Exercise directions:
Copy out, from the data, each line containing the string "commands".

Listed records section start

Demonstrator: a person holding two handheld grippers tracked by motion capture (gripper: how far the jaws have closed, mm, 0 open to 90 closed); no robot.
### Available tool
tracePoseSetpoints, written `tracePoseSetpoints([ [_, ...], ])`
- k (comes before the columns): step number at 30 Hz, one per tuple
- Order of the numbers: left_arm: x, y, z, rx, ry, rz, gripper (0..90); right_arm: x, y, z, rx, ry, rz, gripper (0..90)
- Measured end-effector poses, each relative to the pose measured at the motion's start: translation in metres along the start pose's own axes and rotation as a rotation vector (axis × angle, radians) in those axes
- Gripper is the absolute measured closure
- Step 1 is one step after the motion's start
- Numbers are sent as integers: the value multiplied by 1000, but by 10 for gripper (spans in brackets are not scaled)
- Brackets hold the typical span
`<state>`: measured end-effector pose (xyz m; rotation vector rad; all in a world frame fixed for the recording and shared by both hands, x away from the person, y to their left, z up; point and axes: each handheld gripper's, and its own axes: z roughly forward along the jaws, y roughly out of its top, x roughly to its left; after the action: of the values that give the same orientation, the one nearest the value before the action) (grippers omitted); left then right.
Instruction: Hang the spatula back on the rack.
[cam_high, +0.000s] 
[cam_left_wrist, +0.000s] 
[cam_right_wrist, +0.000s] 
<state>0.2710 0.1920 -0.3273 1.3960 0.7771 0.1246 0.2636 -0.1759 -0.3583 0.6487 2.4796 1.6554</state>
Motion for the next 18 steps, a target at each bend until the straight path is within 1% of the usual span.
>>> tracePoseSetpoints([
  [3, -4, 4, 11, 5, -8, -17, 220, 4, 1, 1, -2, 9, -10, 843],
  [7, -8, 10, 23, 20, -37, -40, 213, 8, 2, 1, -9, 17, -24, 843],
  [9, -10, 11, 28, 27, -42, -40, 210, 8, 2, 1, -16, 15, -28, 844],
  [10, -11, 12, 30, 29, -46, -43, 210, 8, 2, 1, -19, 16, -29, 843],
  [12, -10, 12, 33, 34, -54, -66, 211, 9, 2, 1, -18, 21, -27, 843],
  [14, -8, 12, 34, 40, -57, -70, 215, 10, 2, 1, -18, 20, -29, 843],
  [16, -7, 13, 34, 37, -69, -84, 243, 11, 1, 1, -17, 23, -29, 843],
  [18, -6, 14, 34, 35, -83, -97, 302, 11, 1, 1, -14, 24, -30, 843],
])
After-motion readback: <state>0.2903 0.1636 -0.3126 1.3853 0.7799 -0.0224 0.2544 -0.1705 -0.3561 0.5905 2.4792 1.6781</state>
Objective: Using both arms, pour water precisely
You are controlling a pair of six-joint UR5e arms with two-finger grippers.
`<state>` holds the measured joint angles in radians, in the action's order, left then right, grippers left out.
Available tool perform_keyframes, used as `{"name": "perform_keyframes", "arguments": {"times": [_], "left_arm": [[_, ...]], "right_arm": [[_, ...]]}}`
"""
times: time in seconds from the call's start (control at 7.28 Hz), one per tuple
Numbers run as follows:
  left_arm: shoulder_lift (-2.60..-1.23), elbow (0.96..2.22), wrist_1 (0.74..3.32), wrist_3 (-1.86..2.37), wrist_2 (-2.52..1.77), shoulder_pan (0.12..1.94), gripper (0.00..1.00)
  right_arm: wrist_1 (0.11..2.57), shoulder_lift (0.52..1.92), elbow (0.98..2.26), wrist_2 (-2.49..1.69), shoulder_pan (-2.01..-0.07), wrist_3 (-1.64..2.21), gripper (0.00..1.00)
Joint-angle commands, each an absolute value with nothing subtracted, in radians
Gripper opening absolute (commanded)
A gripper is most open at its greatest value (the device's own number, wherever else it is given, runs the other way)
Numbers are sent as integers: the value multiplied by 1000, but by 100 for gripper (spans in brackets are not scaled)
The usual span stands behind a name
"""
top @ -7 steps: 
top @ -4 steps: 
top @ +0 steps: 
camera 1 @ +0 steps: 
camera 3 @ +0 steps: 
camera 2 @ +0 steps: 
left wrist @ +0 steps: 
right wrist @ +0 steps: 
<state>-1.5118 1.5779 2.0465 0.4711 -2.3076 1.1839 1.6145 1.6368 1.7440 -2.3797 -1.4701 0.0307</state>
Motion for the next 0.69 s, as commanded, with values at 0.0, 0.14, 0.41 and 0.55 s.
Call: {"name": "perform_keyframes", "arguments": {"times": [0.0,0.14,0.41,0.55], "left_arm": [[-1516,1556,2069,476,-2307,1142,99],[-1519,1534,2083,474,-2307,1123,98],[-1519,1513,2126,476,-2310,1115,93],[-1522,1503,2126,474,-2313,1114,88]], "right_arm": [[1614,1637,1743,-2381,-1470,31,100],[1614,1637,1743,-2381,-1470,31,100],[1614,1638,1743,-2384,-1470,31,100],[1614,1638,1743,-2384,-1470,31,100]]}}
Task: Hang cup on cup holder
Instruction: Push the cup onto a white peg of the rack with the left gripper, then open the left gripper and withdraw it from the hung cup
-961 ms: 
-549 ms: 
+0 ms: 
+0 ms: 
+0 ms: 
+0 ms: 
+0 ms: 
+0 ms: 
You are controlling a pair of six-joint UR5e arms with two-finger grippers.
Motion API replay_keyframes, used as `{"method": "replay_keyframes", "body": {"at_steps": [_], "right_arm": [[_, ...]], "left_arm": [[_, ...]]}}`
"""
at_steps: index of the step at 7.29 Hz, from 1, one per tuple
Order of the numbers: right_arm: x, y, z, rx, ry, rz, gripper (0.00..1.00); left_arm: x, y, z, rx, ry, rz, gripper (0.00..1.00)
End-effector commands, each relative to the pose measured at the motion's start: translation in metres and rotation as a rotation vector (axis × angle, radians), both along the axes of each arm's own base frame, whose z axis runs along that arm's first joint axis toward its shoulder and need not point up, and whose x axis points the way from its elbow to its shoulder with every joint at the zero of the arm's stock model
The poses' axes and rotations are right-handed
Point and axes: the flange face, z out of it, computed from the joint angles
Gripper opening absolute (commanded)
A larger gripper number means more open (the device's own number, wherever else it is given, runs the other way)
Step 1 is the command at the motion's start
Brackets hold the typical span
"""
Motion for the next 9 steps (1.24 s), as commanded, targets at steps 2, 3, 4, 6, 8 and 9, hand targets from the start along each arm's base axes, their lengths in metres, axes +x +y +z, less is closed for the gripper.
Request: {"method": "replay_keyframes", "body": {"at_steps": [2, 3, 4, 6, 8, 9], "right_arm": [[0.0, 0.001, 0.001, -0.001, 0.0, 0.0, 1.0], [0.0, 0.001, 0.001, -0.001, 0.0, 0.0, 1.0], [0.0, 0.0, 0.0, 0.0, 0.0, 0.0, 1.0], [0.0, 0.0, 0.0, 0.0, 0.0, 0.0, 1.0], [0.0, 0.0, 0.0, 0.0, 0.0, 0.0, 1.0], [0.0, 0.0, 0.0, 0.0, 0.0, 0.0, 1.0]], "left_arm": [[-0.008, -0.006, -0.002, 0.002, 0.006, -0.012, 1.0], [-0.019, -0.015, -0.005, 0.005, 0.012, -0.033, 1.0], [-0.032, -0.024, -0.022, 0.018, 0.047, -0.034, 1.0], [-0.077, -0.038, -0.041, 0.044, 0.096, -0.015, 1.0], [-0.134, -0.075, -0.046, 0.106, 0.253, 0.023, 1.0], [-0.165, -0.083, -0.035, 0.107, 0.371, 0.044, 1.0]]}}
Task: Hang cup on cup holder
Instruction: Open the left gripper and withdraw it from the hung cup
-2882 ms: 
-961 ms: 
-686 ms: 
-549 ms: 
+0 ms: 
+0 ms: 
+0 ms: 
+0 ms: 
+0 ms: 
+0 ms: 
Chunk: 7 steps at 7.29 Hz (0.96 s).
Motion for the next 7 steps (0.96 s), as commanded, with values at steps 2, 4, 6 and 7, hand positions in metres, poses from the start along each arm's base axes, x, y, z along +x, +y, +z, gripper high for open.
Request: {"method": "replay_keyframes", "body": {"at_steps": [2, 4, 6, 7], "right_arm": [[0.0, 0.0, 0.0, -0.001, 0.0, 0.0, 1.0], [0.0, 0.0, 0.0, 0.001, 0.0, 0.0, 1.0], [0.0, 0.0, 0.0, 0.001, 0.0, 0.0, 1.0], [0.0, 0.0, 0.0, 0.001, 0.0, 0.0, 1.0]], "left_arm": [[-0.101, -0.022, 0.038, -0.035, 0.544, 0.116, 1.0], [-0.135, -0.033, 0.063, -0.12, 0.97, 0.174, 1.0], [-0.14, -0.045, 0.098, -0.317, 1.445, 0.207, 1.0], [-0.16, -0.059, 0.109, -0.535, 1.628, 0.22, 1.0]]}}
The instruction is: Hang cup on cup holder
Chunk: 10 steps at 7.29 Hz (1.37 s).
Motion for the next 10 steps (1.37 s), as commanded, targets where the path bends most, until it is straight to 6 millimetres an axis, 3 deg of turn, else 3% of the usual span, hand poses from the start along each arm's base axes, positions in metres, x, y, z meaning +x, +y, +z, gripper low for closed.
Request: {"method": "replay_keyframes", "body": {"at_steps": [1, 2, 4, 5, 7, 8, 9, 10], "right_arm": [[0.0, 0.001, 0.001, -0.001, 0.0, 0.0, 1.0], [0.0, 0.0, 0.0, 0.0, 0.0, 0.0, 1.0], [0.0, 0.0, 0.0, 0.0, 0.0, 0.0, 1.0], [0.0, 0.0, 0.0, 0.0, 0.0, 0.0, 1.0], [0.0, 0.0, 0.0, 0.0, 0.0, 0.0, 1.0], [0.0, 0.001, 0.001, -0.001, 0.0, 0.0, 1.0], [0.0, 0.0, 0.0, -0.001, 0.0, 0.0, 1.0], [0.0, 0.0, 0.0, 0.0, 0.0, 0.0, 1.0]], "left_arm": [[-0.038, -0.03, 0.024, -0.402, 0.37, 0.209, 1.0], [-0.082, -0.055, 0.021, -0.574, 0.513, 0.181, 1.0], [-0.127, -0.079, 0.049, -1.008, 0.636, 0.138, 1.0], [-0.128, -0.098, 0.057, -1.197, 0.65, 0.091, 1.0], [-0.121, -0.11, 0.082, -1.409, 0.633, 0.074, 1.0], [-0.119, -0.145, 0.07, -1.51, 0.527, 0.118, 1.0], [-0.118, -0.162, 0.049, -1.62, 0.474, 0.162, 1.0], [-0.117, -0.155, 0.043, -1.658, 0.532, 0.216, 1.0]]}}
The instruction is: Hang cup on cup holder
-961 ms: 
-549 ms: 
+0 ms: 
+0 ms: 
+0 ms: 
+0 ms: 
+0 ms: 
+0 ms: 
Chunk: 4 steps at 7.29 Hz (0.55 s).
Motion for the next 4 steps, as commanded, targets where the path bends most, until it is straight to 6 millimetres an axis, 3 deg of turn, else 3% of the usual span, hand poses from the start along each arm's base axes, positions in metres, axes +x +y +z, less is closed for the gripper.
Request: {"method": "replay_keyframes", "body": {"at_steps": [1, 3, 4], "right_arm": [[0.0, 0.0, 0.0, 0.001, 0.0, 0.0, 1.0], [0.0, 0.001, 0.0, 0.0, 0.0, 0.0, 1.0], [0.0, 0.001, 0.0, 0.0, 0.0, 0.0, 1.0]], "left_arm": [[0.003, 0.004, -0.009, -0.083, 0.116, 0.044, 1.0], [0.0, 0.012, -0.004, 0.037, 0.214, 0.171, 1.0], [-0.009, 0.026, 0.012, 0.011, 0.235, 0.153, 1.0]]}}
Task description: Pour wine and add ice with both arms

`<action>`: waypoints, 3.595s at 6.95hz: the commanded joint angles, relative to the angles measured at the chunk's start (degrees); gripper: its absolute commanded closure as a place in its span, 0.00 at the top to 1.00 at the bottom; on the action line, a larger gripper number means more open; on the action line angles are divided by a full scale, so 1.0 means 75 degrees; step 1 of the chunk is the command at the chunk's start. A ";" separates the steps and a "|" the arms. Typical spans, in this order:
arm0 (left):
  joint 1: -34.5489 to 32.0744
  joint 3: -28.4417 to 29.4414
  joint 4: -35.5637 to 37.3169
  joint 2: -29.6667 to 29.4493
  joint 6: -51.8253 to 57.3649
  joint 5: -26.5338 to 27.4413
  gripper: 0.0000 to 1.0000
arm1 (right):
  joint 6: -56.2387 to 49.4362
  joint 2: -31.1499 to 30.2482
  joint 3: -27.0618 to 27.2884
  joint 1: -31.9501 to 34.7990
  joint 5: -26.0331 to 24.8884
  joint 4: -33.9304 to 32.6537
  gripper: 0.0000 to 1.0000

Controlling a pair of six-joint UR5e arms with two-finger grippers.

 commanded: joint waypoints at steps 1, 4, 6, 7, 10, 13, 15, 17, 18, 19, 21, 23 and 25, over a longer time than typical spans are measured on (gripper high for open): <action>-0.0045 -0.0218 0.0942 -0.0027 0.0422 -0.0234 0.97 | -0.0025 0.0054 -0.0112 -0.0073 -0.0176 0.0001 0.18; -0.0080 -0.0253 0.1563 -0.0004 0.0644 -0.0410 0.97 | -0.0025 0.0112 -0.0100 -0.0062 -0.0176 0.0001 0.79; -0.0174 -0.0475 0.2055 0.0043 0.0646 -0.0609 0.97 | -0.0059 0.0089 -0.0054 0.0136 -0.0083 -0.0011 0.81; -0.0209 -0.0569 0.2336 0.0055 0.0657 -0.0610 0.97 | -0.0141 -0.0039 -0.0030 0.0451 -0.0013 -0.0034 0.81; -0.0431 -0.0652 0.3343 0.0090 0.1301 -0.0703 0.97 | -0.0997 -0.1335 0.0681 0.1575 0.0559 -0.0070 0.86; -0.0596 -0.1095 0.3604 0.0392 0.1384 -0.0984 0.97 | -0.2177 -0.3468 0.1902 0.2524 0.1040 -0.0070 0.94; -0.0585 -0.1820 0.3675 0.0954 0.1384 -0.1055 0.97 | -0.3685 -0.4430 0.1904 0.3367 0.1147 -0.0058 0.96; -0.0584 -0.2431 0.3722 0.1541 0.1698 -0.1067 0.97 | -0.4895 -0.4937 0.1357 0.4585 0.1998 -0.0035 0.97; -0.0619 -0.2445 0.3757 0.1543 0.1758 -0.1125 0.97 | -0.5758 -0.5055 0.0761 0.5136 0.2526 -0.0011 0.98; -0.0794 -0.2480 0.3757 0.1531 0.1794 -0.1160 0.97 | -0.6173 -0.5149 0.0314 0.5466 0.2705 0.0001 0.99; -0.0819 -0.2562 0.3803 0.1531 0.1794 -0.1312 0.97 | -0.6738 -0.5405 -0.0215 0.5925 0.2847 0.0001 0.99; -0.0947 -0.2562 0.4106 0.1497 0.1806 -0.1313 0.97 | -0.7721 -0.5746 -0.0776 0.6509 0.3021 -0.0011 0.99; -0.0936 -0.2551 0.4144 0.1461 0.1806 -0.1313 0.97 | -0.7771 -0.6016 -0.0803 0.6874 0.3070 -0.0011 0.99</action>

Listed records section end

Solution:
Joint-angle commands, each an absolute value with nothing subtracted, in radians
End-effector commands, each relative to the pose measured at the motion's start: translation in metres and rotation as a rotation vector (axis × angle, radians), both along the axes of each arm's own base frame, whose z axis runs along that arm's first joint axis toward its shoulder and need not point up, and whose x axis points the way from its elbow to its shoulder with every joint at the zero of the arm's stock model

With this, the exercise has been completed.